● **INFORMATION SUPPLIED**:
--- --- ---

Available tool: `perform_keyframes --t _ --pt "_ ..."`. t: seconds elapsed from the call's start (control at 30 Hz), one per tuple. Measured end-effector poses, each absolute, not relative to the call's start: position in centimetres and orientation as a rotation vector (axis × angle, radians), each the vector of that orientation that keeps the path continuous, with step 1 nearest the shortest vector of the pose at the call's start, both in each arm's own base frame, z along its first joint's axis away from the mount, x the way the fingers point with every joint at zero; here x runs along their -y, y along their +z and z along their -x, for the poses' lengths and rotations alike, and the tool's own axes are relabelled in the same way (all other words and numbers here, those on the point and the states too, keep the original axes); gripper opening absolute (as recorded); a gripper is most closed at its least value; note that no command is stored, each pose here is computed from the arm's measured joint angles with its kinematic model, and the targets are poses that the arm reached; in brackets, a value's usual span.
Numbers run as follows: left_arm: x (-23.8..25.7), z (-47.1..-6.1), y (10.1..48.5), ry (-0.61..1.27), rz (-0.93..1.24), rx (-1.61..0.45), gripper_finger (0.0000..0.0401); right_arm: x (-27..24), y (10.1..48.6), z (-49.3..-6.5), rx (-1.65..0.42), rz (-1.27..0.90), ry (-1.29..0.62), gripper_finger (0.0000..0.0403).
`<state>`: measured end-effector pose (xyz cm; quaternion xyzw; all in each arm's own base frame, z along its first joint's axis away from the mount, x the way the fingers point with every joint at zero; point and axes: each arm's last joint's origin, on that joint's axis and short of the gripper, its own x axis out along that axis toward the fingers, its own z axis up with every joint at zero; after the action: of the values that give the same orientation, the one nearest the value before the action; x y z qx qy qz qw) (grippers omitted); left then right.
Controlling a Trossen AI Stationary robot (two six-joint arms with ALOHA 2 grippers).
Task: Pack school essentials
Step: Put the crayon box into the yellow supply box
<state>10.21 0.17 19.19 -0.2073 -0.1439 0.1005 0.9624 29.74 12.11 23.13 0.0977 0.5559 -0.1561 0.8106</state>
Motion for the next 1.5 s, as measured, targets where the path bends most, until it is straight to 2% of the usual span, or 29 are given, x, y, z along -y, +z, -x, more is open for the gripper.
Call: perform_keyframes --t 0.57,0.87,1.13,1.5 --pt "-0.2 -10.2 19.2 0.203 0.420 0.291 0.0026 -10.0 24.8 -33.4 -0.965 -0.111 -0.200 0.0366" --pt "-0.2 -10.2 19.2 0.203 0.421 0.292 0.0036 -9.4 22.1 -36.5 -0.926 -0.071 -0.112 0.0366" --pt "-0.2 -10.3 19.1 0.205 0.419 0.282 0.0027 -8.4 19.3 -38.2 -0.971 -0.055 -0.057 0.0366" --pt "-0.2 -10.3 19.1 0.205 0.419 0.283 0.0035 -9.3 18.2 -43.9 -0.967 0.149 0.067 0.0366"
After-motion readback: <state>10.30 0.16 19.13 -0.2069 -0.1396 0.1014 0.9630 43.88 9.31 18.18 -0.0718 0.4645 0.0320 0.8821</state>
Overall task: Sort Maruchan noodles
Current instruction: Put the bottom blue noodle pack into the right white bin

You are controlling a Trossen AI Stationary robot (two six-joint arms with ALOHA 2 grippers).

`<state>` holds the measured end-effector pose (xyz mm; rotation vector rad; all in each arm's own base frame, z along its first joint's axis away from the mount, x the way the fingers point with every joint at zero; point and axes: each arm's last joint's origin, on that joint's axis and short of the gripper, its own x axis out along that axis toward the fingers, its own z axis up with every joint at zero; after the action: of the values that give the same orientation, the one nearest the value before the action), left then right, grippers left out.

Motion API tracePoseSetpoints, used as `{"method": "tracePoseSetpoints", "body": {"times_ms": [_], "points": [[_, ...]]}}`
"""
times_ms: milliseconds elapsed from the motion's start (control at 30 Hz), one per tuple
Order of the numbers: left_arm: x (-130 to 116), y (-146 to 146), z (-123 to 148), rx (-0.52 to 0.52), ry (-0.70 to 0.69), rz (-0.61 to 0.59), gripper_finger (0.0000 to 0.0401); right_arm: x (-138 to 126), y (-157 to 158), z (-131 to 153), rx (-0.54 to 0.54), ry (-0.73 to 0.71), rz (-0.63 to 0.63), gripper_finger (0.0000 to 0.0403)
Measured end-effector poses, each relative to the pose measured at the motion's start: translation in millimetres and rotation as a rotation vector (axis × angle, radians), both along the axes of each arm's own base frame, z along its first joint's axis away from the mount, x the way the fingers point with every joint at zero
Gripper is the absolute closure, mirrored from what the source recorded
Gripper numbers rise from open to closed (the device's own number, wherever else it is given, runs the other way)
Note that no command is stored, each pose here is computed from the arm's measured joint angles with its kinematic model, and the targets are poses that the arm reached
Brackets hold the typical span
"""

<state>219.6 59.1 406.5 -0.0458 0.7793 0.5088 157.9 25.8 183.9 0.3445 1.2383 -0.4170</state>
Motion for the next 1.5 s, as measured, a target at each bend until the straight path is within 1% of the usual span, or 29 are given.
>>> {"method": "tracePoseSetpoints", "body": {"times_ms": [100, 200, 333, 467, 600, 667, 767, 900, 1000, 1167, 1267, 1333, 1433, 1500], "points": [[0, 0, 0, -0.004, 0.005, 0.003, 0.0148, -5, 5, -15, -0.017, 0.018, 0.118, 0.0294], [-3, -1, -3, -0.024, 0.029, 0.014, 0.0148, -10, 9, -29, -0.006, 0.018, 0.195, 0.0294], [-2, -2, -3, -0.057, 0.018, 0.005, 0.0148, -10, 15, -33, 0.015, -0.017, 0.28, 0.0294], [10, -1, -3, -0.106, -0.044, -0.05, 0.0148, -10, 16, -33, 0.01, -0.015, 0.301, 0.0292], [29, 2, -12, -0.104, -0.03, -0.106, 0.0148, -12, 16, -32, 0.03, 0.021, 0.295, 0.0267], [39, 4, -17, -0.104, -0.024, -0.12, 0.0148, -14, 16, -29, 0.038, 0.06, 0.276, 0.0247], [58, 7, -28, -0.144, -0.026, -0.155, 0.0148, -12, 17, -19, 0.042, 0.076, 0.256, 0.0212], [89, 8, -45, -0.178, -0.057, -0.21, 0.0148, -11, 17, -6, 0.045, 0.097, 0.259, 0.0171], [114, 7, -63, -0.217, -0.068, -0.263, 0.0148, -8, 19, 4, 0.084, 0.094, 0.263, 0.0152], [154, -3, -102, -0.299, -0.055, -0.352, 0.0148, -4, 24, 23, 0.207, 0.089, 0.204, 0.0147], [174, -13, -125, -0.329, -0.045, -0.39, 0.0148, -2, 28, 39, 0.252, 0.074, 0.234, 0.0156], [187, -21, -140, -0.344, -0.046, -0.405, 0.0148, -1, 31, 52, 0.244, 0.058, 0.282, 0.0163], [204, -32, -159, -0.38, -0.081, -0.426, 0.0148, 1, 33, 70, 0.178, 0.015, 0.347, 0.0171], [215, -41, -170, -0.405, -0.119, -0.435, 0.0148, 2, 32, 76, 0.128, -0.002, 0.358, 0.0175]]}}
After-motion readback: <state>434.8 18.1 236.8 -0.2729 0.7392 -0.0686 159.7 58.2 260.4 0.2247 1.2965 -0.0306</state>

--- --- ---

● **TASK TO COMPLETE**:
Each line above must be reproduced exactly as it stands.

● **EXERCISE RESULT**:
Available tool: `perform_keyframes --t _ --pt "_ ..."`. t: seconds elapsed from the call's start (control at 30 Hz), one per tuple. Measured end-effector poses, each absolute, not relative to the call's start: position in centimetres and orientation as a rotation vector (axis × angle, radians), each the vector of that orientation that keeps the path continuous, with step 1 nearest the shortest vector of the pose at the call's start, both in each arm's own base frame, z along its first joint's axis away from the mount, x the way the fingers point with every joint at zero; here x runs along their -y, y along their +z and z along their -x, for the poses' lengths and rotations alike, and the tool's own axes are relabelled in the same way (all other words and numbers here, those on the point and the states too, keep the original axes); gripper opening absolute (as recorded); a gripper is most closed at its least value; note that no command is stored, each pose here is computed from the arm's measured joint angles with its kinematic model, and the targets are poses that the arm reached; in brackets, a value's usual span.
Numbers run as follows: left_arm: x (-23.8..25.7), z (-47.1..-6.1), y (10.1..48.5), ry (-0.61..1.27), rz (-0.93..1.24), rx (-1.61..0.45), gripper_finger (0.0000..0.0401); right_arm: x (-27..24), y (10.1..48.6), z (-49.3..-6.5), rx (-1.65..0.42), rz (-1.27..0.90), ry (-1.29..0.62), gripper_finger (0.0000..0.0403).
`<state>`: measured end-effector pose (xyz cm; quaternion xyzw; all in each arm's own base frame, z along its first joint's axis away from the mount, x the way the fingers point with every joint at zero; point and axes: each arm's last joint's origin, on that joint's axis and short of the gripper, its own x axis out along that axis toward the fingers, its own z axis up with every joint at zero; after the action: of the values that give the same orientation, the one nearest the value before the action; x y z qx qy qz qw) (grippers omitted); left then right.
Controlling a Trossen AI Stationary robot (two six-joint arms with ALOHA 2 grippers).
Task: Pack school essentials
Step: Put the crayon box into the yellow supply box
<state>10.21 0.17 19.19 -0.2073 -0.1439 0.1005 0.9624 29.74 12.11 23.13 0.0977 0.5559 -0.1561 0.8106</state>
Motion for the next 1.5 s, as measured, targets where the path bends most, until it is straight to 2% of the usual span, or 29 are given, x, y, z along -y, +z, -x, more is open for the gripper.
Call: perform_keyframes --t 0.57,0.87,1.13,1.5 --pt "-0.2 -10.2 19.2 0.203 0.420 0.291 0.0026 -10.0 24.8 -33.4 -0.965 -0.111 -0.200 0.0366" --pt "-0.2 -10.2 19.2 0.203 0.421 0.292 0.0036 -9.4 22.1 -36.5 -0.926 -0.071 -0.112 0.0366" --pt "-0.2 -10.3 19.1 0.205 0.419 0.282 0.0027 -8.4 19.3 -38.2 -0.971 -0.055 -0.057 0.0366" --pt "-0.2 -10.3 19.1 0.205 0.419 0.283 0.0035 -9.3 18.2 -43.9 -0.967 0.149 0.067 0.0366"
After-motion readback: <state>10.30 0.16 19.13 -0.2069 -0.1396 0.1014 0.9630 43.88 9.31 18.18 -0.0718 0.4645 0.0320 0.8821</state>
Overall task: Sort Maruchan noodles
Current instruction: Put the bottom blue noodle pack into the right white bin

You are controlling a Trossen AI Stationary robot (two six-joint arms with ALOHA 2 grippers).

`<state>` holds the measured end-effector pose (xyz mm; rotation vector rad; all in each arm's own base frame, z along its first joint's axis away from the mount, x the way the fingers point with every joint at zero; point and axes: each arm's last joint's origin, on that joint's axis and short of the gripper, its own x axis out along that axis toward the fingers, its own z axis up with every joint at zero; after the action: of the values that give the same orientation, the one nearest the value before the action), left then right, grippers left out.

Motion API tracePoseSetpoints, used as `{"method": "tracePoseSetpoints", "body": {"times_ms": [_], "points": [[_, ...]]}}`
"""
times_ms: milliseconds elapsed from the motion's start (control at 30 Hz), one per tuple
Order of the numbers: left_arm: x (-130 to 116), y (-146 to 146), z (-123 to 148), rx (-0.52 to 0.52), ry (-0.70 to 0.69), rz (-0.61 to 0.59), gripper_finger (0.0000 to 0.0401); right_arm: x (-138 to 126), y (-157 to 158), z (-131 to 153), rx (-0.54 to 0.54), ry (-0.73 to 0.71), rz (-0.63 to 0.63), gripper_finger (0.0000 to 0.0403)
Measured end-effector poses, each relative to the pose measured at the motion's start: translation in millimetres and rotation as a rotation vector (axis × angle, radians), both along the axes of each arm's own base frame, z along its first joint's axis away from the mount, x the way the fingers point with every joint at zero
Gripper is the absolute closure, mirrored from what the source recorded
Gripper numbers rise from open to closed (the device's own number, wherever else it is given, runs the other way)
Note that no command is stored, each pose here is computed from the arm's measured joint angles with its kinematic model, and the targets are poses that the arm reached
Brackets hold the typical span
"""

<state>219.6 59.1 406.5 -0.0458 0.7793 0.5088 157.9 25.8 183.9 0.3445 1.2383 -0.4170</state>
Motion for the next 1.5 s, as measured, a target at each bend until the straight path is within 1% of the usual span, or 29 are given.
>>> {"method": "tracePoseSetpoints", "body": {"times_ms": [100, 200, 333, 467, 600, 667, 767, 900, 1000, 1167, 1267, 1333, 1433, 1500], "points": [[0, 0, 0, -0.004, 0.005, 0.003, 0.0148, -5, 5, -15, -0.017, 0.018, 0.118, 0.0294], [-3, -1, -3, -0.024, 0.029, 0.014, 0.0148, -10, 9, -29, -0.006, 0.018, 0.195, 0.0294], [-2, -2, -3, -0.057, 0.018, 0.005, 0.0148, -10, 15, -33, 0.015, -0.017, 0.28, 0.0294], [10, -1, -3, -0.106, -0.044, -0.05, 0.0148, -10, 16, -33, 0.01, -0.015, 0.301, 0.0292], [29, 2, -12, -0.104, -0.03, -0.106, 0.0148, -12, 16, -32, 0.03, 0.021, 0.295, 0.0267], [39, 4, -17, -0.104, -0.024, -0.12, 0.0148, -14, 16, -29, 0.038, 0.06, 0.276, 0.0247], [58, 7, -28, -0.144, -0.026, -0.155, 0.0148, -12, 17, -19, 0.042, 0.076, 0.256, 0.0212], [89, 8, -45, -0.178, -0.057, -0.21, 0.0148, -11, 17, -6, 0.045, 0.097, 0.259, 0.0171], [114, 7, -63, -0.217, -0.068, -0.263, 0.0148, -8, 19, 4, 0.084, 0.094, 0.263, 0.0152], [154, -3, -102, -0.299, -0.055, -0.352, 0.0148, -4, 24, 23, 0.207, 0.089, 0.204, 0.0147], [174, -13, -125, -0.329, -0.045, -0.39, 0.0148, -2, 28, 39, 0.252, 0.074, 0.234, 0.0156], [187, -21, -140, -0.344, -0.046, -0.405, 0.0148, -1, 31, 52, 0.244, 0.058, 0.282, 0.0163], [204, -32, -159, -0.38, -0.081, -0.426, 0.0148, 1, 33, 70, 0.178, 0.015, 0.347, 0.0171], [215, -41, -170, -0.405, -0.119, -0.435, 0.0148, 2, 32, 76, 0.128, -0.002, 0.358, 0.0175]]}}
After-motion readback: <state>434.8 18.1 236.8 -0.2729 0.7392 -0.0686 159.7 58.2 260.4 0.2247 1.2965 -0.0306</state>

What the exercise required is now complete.